Consider the equation, 2 cosx + sinx = 1
Let 2cosx + sinx = B(cos(x – ѳ), where B>0 and 0 < ѳ < 360.
Show that B = √5 and ѳ = tan ⁻¹ ½

Thanks Heaps
Joel

Use the "difference formula": cos(a-b)= cos(a)cos(b)+ sin(a)sin(b). $cos(x-\theta)= cos(\theta)cos(x)+ sin(\theta)sin(x)$ so we would like to have $cos(\theta)= 2$ , $sin(\theta)= 1$ .

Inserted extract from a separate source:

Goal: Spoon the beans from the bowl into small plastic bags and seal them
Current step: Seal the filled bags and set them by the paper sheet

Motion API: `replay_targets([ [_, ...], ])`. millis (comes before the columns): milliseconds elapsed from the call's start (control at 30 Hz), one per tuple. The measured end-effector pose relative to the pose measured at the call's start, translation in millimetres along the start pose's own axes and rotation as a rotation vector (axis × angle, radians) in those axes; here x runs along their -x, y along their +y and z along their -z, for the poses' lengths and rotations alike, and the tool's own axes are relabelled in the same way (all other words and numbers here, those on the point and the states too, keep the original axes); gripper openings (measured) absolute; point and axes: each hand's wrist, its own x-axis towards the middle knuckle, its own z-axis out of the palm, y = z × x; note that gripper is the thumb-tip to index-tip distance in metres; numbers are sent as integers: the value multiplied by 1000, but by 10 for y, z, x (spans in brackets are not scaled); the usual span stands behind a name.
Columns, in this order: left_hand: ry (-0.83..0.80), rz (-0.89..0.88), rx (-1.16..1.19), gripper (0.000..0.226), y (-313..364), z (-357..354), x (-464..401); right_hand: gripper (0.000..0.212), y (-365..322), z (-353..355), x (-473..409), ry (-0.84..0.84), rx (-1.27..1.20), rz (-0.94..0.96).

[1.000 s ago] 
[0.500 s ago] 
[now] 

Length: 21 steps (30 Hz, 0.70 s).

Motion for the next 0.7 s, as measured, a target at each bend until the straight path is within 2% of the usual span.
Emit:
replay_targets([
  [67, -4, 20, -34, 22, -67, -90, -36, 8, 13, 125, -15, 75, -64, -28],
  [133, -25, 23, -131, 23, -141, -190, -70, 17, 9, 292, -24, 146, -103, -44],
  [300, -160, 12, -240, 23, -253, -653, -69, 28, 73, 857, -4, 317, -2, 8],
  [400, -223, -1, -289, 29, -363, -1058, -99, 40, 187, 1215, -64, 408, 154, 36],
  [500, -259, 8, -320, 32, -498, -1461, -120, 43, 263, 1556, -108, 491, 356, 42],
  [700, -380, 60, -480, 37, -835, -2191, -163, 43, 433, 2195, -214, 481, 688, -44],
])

But that's impossible because that would mean that $cos^2(\theta)+ sin^2(\theta)= 2^2+ 1= 5$ when we know it must be 1. So factor out a $\sqrt{5}$ :

$\sqrt{5}(\frac{2}{\sqrt{5}}cos(x)+ \frac{1}{\sqrt{5}}sin(x))= \sqrt{5}(cos(\theta)cos(x)+ sin(\theta)sin(x))$ if and only if $cos(\theta)= \frac{2}{\sqrt{5}}$ and $sin(\theta)= \frac{1}{\sqrt{5}}$ . Now we have $cos^2(\theta)+ sin^2(\theta)= \frac{4}{5}+ \frac{1}{5}= 1$ so that is possible.

And, of course, we must have $tan(\theta)= \frac{sin(\theta)}{cos(\theta)}$ $= \frac{ \frac{1}{\sqrt{5}} }{ \frac{2}{\sqrt{5}} }= \frac{1}{2}$ .

Debsta · #3 $Old$ November 5th, 2009, 03:48 AM

Recall that cos(x-A) = cosx cos A + sin x sinA
Then B cos(x-A) = B cosA cosx + B sinA sinx
This equals 2 cos x + sin x, so B cosA = 2 and B sin A =1 (equating the terms)
Then you have 2 simul equations to solve for B and A. (to give B= sqr 5 and A = tan^-1(1/2)